EDIT: Thanks to Aphoxema G btw, now we're GMail compatible!

Only asking for API keys, and they have to be specifically limited to mail information. No more questionable than EVEBoard.



The server takes responses from the EVE API and translates them into POP3 traffic. This is on demand, any information is only kept in memory and discarded after the end-user gets their data. This enables anyone to use any POP3 client to receive (but not send) EVEMails.



It's actually a bit more secure than another site that requires API access. The POP3 translator uses your vKey on demand instead of storing it, so if the server was hacked it wouldn't be possible to rip off every users API keys at once. Killboards, EVEBoard and Battleclinic must all store your API information to function. The difference here is the sensitivity of the information and the notoriety of the programmer.

It would be possible to make a local client that operates in the same way, I just like the way Cyna did it because I don't have to worry about updating or installing\reinstalling it on several computers.

To answer with a bit more detail:

A fast acting POP3 emulation service (well not so much emulation, I followed RFC specifications so it should pass as a 100% valid POP3 service. Not something that sits there and repeatedly downloads your mail, only when you connect does it even check.


It's actually a ton more secure than your average website, because those websites STORE your key for permanent reuse... with my system you HAVE TO PROVIDE IT your key in order to even access it, because the key is used to do a couple things... I can elaborate a bit.

On login: ID/vCode are probed in the API (APIKeyInfo), if it returns valid results, "Character" type, and "Access Mask" 3584, then it "logs in" successfully.
We then pull fresh set of headers (MailMessages), sort through them, compare against your marked message database [read vs unread], and pull message bodies (MailBodies) for unread messages, quickly cache all this and wait for first command from client.
Once your client marks a message for deletion and you disconnect, all information regarding that message is flushed minus a single flag (read).
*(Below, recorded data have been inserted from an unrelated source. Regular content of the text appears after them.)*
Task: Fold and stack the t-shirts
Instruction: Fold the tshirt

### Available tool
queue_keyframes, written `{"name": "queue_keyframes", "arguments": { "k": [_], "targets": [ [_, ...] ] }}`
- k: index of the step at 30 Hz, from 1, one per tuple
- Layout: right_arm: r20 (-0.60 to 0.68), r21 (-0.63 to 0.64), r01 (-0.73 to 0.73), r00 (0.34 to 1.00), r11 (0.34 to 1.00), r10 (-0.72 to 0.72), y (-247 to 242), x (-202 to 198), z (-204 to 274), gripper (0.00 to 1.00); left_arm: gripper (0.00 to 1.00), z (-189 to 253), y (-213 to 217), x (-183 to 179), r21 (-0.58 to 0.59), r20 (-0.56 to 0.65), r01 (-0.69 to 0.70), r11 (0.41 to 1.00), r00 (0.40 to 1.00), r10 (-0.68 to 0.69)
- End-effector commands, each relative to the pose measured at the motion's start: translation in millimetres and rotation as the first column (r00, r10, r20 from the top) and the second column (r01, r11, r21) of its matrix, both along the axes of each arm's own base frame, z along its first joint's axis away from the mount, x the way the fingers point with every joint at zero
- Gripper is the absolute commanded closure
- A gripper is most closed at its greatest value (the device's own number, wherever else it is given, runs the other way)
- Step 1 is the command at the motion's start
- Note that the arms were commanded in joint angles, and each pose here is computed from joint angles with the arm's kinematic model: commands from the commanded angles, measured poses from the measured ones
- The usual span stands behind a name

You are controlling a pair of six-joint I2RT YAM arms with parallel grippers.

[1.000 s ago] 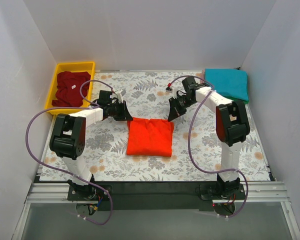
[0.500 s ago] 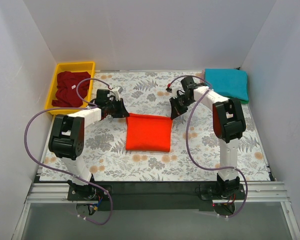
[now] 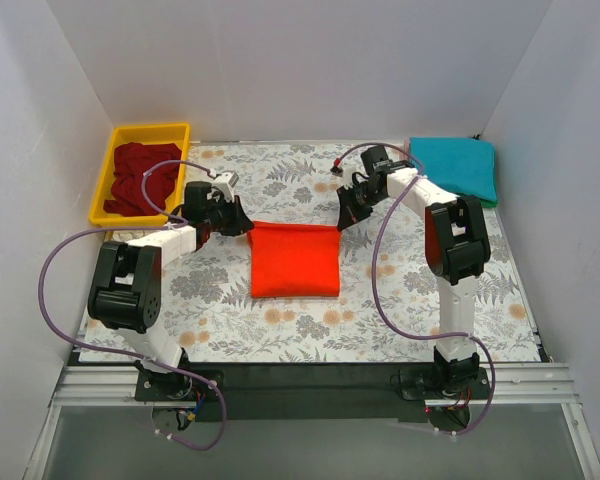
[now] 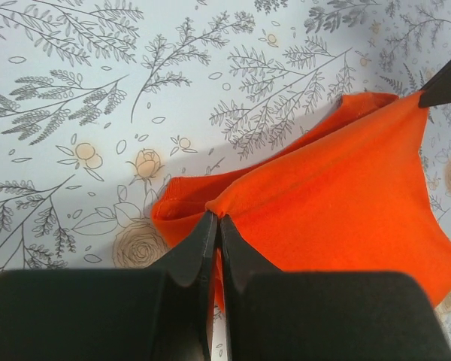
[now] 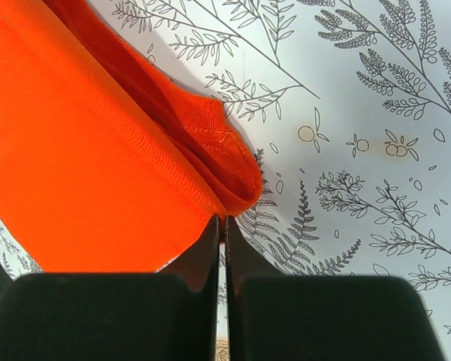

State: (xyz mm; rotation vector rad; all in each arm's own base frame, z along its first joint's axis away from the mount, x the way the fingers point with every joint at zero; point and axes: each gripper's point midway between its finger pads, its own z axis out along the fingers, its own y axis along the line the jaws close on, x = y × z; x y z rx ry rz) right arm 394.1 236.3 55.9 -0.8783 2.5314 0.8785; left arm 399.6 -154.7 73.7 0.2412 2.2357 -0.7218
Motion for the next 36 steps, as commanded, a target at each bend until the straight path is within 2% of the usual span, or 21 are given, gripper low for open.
{"name": "queue_keyframes", "arguments": {
  "k": [1,6,17,23,27,34,36],
  "targets": [
    [0.093,0.044,0.006,0.996,0.999,-0.010,2,18,37,0.99,1.00,6,24,18,0.042,0.069,-0.091,0.995,0.994,0.088],
    [0.083,0.073,0.000,0.997,0.997,-0.006,10,26,34,0.99,1.00,1,29,16,0.042,0.045,-0.125,0.991,0.991,0.123],
    [0.112,0.199,-0.064,0.993,0.978,0.042,38,29,53,0.99,1.00,13,31,4,0.020,0.082,-0.133,0.991,0.988,0.131],
    [0.092,0.139,-0.014,0.996,0.990,0.002,38,42,17,0.99,1.00,-2,50,14,0.093,0.068,-0.219,0.971,0.975,0.213],
    [0.086,0.087,0.041,0.995,0.995,-0.049,34,54,-9,0.99,1.00,-37,62,20,0.142,-0.023,-0.245,0.959,0.968,0.251],
    [0.124,0.018,0.115,0.986,0.993,-0.116,24,72,-24,0.99,1.00,-49,63,42,0.105,-0.071,-0.216,0.971,0.972,0.224],
    [0.137,0.020,0.121,0.983,0.993,-0.122,23,73,-18,0.99,0.96,-44,65,56,0.099,-0.060,-0.205,0.974,0.975,0.212]
  ]
}}
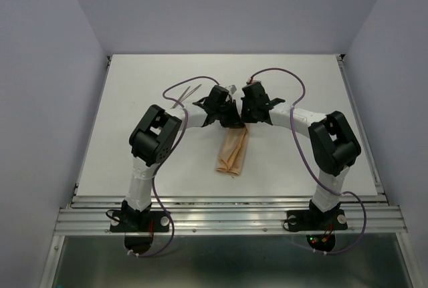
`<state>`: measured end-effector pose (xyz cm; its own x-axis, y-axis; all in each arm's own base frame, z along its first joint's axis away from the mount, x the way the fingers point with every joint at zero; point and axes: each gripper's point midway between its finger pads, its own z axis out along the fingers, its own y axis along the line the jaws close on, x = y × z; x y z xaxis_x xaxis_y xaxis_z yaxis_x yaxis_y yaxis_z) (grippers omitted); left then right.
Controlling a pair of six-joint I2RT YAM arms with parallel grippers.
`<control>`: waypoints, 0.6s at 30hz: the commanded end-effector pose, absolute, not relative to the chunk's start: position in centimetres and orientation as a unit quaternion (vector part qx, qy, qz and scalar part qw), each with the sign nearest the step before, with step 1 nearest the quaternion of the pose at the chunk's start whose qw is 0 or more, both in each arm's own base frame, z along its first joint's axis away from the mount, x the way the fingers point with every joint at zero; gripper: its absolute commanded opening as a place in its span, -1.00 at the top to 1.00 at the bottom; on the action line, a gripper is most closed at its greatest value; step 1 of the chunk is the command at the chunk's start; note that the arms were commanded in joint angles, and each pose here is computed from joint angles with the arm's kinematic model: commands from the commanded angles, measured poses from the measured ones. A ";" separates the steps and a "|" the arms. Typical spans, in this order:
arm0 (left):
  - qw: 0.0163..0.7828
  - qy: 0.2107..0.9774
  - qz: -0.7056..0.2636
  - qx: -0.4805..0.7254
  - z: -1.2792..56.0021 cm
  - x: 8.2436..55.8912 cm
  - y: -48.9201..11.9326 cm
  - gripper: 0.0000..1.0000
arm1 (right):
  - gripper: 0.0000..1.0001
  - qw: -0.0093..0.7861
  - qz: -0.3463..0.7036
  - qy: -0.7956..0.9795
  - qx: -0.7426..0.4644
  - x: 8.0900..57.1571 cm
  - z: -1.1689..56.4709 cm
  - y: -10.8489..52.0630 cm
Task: Fold the napkin into a case and place the utensils inside
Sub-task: Stuff the top corner of the smaller-rectangle-folded napkin into the folded napkin.
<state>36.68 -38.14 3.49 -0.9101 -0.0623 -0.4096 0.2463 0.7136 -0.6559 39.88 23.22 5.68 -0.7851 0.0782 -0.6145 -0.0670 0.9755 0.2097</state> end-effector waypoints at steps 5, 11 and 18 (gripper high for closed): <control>0.250 0.882 -0.396 0.060 8.8 36.0 -36.8 1.00 | 0.99 0.349 0.131 0.928 0.008 41.0 7.3 24.5; 0.249 0.892 -0.374 0.057 7.6 35.8 -35.3 1.00 | 0.99 0.350 0.135 0.927 0.009 41.1 7.4 24.7; 0.243 0.904 -0.350 0.046 5.2 36.2 -34.2 1.00 | 0.99 0.352 0.138 0.926 0.008 41.2 7.7 24.8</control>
The message security is up to you, leave some cache on my server, or set your client to delete on fetch and make sure nothing is left behind.

Now here's the best part, only headers are stored, to/from/subject/date/read, and the POP3 transaction is so fast even I can't snapshot your key... The instant you disconnect, headers are cached, and all other data is completely flushed, ID, vCode, bodies. Most POP3 transactions are completed in less than 2 seconds, that means your key is in the system for less time than it takes for somebody type the necessary commands to flush the memory to disk or to screen. Somebody would literally have to Man-in-the-middle your transaction, or completely break into my secured linux box (where the server is being run), and then find out exactly WHICH instance of the server to sit down and probe. I have 5 instances of the server running for high traffic capacity, helps make you that much more invisible, 4 honeypots, one actual server where YOUR information sits, so they better choose wisely, because your information is gone in a flash from a random selection of one of the 5 servers.
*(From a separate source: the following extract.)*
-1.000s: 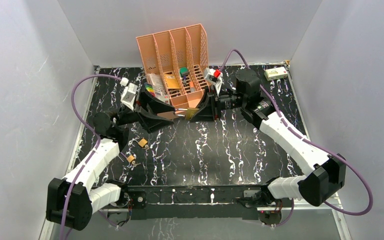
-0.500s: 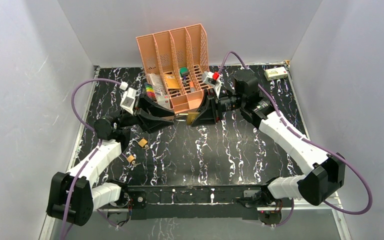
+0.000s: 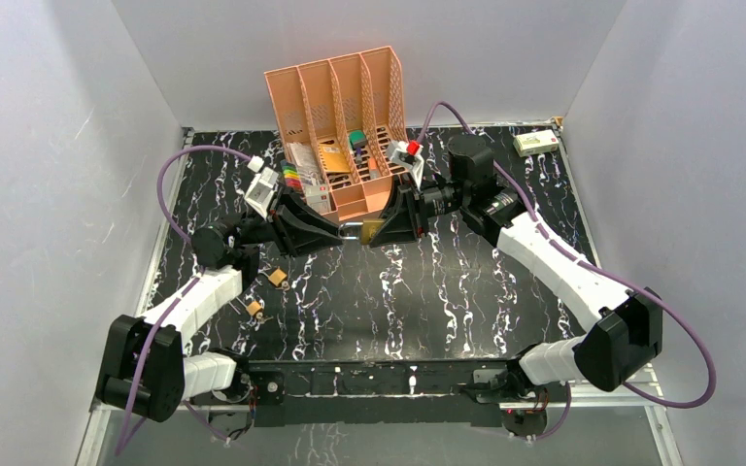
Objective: Lock with the key
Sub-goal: Lock the lock.
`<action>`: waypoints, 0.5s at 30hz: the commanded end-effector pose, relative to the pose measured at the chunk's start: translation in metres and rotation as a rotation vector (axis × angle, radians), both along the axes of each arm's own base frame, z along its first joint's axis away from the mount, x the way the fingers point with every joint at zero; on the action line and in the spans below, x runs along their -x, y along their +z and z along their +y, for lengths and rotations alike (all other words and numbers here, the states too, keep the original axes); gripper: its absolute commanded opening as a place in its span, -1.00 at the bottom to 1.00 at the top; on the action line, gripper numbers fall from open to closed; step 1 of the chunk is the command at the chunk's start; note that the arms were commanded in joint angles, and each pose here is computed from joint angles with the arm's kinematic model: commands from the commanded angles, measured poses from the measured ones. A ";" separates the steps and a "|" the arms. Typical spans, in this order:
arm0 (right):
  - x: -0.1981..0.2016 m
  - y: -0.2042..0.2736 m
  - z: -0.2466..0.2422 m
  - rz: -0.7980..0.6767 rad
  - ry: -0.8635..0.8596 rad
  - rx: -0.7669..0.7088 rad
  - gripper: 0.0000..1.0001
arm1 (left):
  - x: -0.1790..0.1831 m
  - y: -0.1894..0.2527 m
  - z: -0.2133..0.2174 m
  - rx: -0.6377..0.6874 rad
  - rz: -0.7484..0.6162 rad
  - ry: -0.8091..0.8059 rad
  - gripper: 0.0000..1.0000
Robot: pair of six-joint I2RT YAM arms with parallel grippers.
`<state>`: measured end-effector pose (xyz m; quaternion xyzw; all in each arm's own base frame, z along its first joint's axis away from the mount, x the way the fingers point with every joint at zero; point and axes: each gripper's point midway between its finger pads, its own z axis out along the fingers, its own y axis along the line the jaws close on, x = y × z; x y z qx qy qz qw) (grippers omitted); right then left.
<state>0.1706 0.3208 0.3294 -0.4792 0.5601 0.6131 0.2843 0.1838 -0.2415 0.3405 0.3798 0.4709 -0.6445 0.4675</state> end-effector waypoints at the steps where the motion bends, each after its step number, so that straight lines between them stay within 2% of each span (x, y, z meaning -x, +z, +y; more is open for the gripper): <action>1: 0.001 0.031 0.000 -0.096 0.032 -0.074 -1.00 | 0.017 0.024 0.003 0.046 -0.189 -0.019 -0.52; 4: 0.001 0.030 0.000 -0.097 0.032 -0.074 -1.00 | 0.020 0.023 0.002 0.038 -0.190 -0.034 -0.57; 7: 0.000 0.029 0.000 -0.092 0.033 -0.072 -1.00 | 0.023 0.022 0.002 0.033 -0.194 -0.044 -0.89; 9: 0.000 0.028 0.001 -0.090 0.034 -0.070 -1.00 | 0.024 0.022 0.002 0.033 -0.196 -0.046 -1.00; 15: 0.001 0.026 0.001 -0.085 0.055 -0.064 -1.00 | 0.026 0.021 0.000 0.034 -0.182 -0.057 -1.00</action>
I would say my EVE POP3 mail service is more secure than most websites, and a potential leak would reveal pretty much nothing. Again, I will be providing a link, a way to flush all your data at once, no questions asked, like you were never here, but I feel it's pretty safe and secure as is. I've been using the servers since this morning with no issue, Aphoxema G set up a couple hours after I got the servers running, and no issue there after an initial bug that I had to squish. Aphox is fetching to GMail right now, which makes it even MORE difficult for somebody to man-in-the-middle and protects the vCode that much more closely because of the multiple layers of authentication.
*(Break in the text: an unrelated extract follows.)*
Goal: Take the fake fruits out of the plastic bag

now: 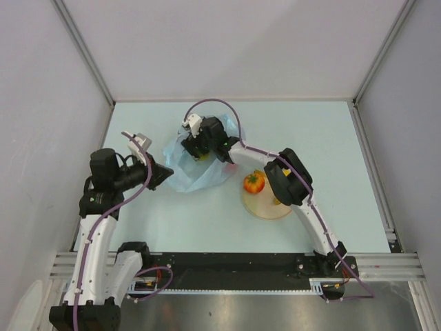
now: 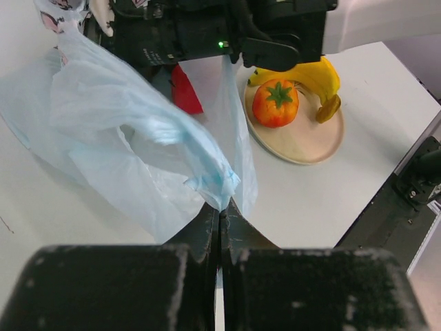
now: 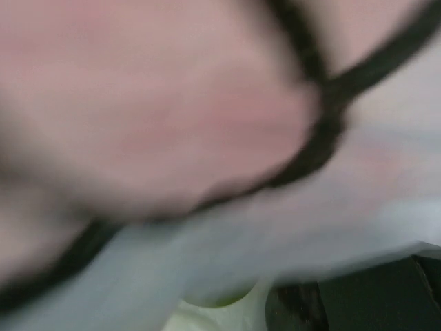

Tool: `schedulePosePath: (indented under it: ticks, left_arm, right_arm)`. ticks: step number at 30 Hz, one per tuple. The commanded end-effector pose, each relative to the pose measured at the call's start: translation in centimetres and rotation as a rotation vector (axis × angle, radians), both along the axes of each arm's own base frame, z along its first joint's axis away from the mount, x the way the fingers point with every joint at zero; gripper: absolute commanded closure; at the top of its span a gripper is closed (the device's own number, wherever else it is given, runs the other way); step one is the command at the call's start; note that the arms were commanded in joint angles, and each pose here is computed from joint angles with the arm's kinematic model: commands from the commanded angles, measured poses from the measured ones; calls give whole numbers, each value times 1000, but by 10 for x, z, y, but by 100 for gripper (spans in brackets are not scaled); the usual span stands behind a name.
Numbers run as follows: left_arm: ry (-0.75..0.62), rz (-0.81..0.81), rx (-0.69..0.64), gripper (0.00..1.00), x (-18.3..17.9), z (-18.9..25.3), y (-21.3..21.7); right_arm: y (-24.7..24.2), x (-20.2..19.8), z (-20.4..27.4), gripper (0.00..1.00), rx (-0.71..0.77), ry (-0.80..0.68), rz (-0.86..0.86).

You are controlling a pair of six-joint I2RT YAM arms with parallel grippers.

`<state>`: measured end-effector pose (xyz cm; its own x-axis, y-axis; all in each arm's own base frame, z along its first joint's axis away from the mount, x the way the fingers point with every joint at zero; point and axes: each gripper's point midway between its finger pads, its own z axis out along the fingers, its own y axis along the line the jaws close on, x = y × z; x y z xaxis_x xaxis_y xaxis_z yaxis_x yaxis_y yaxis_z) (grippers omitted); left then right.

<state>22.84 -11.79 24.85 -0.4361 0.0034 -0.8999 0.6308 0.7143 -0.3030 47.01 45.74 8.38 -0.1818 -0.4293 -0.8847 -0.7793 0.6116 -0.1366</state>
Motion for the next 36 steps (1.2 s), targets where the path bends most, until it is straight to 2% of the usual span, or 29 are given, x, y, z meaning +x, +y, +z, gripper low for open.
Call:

To put it simply: You trust any website with your API? Then you can trust my POP3 mail server as well, cause it doesn't store the ID AND the vCode like those websites do, the vCode is only used to unlock the access to your mail, nothing more, just proves you are who you are.

Also the ID/vCode combination is specifically geared that IF something were to happen, the WORST they could get at is mail, nothing more.